For right now, I am keeping a little list of the things I will do when I get normal life back.  Sorry, Mom.


Monday, June 27, 2011

Big Birthday


I just reached the speed limit of birthdays.  It has been feeling too fast for awhile, and now it is official.  My life has been full of half-hearted attempts at achievement, followed by long periods of potential.  I seem to remember a physics lesson about potential and kinetic energy that might apply.  I believe that everything important to know I learned before I was fourteen, including stuff that involved pulleys and springs. 

This might be the first birthday ever when I didn't even get a cake.  Somehow the tradition of chocolate cake has been replaced by expensive restaurant meals.  I must visit a bakery tomorrow and correct the omission.
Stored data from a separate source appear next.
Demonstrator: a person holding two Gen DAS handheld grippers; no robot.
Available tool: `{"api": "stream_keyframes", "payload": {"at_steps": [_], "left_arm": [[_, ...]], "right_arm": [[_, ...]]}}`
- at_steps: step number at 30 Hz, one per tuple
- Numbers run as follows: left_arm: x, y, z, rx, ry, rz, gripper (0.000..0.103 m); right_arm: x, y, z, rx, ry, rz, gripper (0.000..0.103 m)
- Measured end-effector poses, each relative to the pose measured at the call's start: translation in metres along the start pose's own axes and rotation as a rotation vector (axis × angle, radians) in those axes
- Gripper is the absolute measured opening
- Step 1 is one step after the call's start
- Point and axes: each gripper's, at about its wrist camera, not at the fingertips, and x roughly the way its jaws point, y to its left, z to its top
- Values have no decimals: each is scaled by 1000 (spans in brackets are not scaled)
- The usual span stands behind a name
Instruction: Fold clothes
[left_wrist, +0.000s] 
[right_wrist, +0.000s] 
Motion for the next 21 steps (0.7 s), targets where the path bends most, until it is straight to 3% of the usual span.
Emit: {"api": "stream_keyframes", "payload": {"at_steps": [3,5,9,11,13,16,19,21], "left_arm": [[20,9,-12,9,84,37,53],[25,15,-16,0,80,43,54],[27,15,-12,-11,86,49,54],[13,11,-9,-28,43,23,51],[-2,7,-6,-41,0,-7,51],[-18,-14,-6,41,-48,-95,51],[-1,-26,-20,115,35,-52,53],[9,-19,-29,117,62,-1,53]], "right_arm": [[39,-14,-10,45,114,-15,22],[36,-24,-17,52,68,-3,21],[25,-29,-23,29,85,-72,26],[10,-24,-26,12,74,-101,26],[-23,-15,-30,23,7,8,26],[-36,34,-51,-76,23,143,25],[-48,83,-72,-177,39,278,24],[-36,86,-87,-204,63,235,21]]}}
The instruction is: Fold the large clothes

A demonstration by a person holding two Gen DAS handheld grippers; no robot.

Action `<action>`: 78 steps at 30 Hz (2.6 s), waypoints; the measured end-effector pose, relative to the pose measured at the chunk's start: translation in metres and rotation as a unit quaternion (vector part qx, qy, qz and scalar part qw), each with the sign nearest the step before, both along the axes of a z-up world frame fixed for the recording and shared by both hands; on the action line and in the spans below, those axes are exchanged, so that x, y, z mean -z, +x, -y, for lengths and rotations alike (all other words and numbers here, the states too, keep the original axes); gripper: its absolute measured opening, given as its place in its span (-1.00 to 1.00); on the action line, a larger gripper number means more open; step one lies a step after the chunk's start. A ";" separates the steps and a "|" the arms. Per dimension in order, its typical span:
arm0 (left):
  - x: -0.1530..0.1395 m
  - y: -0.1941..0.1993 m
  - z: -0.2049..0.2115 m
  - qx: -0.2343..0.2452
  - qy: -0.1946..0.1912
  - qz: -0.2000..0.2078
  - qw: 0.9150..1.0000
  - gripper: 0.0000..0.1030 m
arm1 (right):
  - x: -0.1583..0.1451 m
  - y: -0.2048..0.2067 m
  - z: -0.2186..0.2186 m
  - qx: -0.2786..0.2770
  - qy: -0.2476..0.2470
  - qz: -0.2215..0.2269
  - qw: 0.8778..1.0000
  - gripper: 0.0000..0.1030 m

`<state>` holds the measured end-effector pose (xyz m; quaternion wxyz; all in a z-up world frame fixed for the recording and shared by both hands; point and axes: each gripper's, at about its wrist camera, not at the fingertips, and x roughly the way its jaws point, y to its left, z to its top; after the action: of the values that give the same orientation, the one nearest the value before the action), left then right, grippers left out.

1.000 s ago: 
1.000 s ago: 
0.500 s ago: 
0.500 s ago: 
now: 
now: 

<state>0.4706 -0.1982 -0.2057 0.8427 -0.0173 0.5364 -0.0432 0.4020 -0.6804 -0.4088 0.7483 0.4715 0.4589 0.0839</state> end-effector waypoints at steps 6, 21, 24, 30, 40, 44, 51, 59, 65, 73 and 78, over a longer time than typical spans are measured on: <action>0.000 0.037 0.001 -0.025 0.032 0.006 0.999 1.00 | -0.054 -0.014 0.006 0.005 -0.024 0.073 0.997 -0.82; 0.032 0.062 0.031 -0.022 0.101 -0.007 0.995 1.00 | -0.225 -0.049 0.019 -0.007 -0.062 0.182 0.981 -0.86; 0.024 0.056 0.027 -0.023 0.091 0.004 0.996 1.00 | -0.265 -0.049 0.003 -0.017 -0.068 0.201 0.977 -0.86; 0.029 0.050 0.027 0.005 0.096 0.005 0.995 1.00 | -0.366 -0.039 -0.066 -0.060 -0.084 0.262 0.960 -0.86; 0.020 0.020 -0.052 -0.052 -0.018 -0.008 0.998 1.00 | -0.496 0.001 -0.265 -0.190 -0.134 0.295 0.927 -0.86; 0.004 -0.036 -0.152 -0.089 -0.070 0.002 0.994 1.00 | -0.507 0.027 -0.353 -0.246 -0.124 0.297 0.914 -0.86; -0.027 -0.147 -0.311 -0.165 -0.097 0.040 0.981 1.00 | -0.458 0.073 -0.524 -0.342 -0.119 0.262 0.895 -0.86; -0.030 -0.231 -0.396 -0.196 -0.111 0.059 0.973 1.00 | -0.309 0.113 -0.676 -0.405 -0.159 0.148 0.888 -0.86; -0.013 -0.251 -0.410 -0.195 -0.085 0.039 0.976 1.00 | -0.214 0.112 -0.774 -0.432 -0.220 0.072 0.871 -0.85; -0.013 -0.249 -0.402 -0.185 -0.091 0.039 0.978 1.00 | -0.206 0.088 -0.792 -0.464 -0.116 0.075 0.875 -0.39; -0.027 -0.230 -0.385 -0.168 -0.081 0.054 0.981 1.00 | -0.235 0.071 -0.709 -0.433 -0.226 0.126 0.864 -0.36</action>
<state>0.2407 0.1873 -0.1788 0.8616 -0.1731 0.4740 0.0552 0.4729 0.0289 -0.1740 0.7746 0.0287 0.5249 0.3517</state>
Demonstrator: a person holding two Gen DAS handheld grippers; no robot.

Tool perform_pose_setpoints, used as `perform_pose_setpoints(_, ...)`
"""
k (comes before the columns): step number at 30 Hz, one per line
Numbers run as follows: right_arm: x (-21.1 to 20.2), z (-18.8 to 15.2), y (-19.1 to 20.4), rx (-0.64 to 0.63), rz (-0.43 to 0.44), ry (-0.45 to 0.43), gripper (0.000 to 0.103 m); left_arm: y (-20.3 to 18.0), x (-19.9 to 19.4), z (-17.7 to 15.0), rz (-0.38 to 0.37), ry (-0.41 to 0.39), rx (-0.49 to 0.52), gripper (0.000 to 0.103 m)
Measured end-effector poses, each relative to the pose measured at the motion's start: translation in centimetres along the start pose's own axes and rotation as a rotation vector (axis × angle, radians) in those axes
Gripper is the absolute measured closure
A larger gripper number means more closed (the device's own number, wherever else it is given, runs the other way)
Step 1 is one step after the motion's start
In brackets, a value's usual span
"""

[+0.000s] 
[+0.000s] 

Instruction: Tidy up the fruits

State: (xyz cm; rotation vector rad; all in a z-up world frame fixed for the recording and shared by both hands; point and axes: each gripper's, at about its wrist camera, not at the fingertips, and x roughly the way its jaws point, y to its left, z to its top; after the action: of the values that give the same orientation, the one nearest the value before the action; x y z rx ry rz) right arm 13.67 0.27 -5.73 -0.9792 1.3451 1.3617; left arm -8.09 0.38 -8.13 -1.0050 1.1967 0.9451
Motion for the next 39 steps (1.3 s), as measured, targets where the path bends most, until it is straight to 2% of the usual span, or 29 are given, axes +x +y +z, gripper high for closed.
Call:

It is cliche to comment on the aging process.  For one thing you immediately lose your audience.  Those older than you make fun of your anguish.  Those younger still can't imagine what you are talking about.  Also, we all worry about such different things.  I repeatedly come back to a board game I played as a kid, called "Careers" where you had to pick a mix of fame, fortune and happiness, and find the career that was most likely to give you that mix.  I remember I always did an even division, unable to guess which aspect of life might be the most important.  I note that there was no option to choose lawyer in that game, perhaps indicating a basic flaw in my path.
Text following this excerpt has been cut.